Fathers may pass on heart disease risk to their sons finds a new study.
The study, published in The Lancet, focused on genetic markers on the Y chromosome — which is present only in male DNA (women have two X chromosomes) — and found that men with a certain genetic variant were 50% more likely to have coronary artery disease than those without it. The increased risk was independent of other contributors to heart disease such as age, weight, high cholesterol, high blood pressure and smoking.
The haploid Y chromosome contains the smallest number of genes. The main part of the Y chromosome is transmitted intact from father to son, and contains single and multi-copy genes that encode about 27 distinct proteins. The biological role of the Y chromosome is to impart male characteristics.
Using genetic information on the Y chromosome, an international team of researchers identified 9 different ancient lineages– haplogroups– in 3,233 British men. Two of the haplogroups accounted for nearly 90% of the subjects and men in one of these haplogroups, haplogroup I, had a 50% increase in the risk of coronary artery disease compared to men with other haplotypes. This increase in risk was independent of other known risk factors. The investigators noted that haplogroup I appeared to exert a powerful effect on genes relating to inflammation and immunity. They further noted that haplotype I is generally more prevalent in northern than in southern Europe, and that this distribution is paralleled by an increased risk of coronary artery disease in northern Europe.
The genetic variant came with altered patterns of regulation in 19 key pathways — all of which were linked to immune and inflammatory responses. These differences might play a role in atherosclerosis, or the hardening of the arteries, noted the researchers, who were led by Fadi Charchar, of Australia’s University of Ballarat.
The study is exciting for researchers because it gives the role of the Y chromosome new meaning. “The major novelty of these findings is that the human Y chromosome appears to play a role in the cardiovascular system beyond its traditionally perceived determination of male sex,” said principal investigator Dr. Maciej Tomaszewski, a clinical senior lecturer in the University of Leicester department of cardiovascular sciences, in a statement.

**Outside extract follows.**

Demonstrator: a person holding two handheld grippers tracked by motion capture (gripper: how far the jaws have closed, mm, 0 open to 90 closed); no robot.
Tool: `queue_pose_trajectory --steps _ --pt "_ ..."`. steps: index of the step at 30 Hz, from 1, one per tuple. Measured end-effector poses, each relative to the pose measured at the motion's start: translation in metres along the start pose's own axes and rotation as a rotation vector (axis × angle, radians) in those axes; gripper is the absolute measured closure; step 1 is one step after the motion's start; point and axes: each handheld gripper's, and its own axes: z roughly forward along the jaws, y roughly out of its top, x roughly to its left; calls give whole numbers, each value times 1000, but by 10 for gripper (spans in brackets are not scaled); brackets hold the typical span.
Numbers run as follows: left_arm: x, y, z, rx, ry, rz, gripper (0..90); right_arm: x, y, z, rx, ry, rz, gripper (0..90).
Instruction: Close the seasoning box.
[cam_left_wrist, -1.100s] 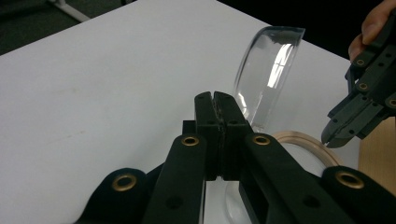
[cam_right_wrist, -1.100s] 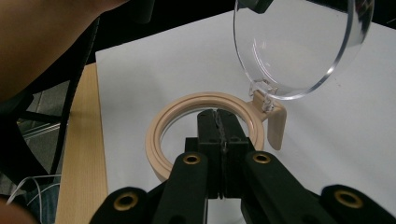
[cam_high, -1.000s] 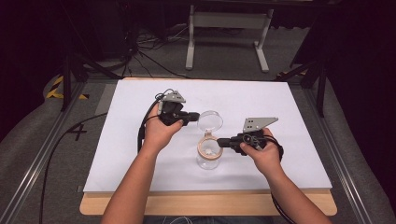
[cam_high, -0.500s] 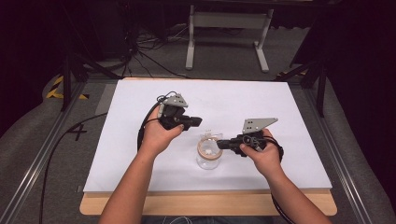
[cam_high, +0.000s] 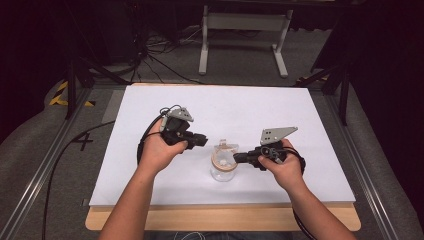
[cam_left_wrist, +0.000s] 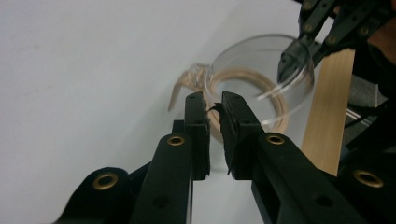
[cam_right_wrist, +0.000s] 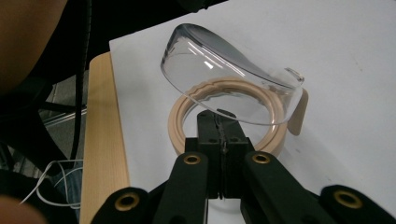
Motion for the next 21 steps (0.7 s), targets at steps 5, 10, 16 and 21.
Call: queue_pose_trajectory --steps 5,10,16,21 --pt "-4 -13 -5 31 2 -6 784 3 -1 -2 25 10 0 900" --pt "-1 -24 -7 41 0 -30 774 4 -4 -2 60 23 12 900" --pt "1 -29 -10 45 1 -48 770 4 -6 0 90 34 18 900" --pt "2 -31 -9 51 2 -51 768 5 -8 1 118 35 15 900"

Authors concluded, “Our study is the first to evaluate associations between main Y chromosome lineages and CAD as well as its underlying risk factors. It has revealed that the Y chromosome might have a magnified effect on men beyond sex determination despite the small number of genes it harbors in the human genome.”
The authors, however, added that future re-sequencing and functional experiments will be needed to identify the causative variants underlying the increased susceptibility to CAD in carriers of haplogroup I and to decipher complex interplay among human Y chromosome, immunity and cardiovascular disease.
Overall, men get heart disease 10 to 15 years earlier and twice as often as women. After menopause, however, women’s risk of heart disease is closer to that of men, and heart disease is the leading killer of both men and women.
Dr Virginia Miller, Mayo Clinic, says, “It would be interesting to examine whether existing algorithms assessing individual risk of coronary artery disease for men could be improved by changing the question 'Did your mother or father have a heart attack before age 60?' to 'Did your father have a heart attack before the age of 60?' Both sex and family matter in inheritance of coronary artery disease.”
Dr. Daniel J. Rader, a heart disease researcher at the University of Pennsylvania, said it was also possible that simply having a Y chromosome instead of two X chromosomes, as women have, increased heart disease risk. The extra X could be protective.
Dr. Sekar Kathiresan, director of preventive cardiology at Massachusetts General Hospital, said it was strange that there had been almost no study of the Y chromosome’s effect on heart disease. Although the reasons were technical, having to do with the way gene searches were done, ignoring the Y, he said, “was a little bit of an oversight.” Dr Kathiresan said the association between the gene cluster and heart disease risk needed to be confirmed.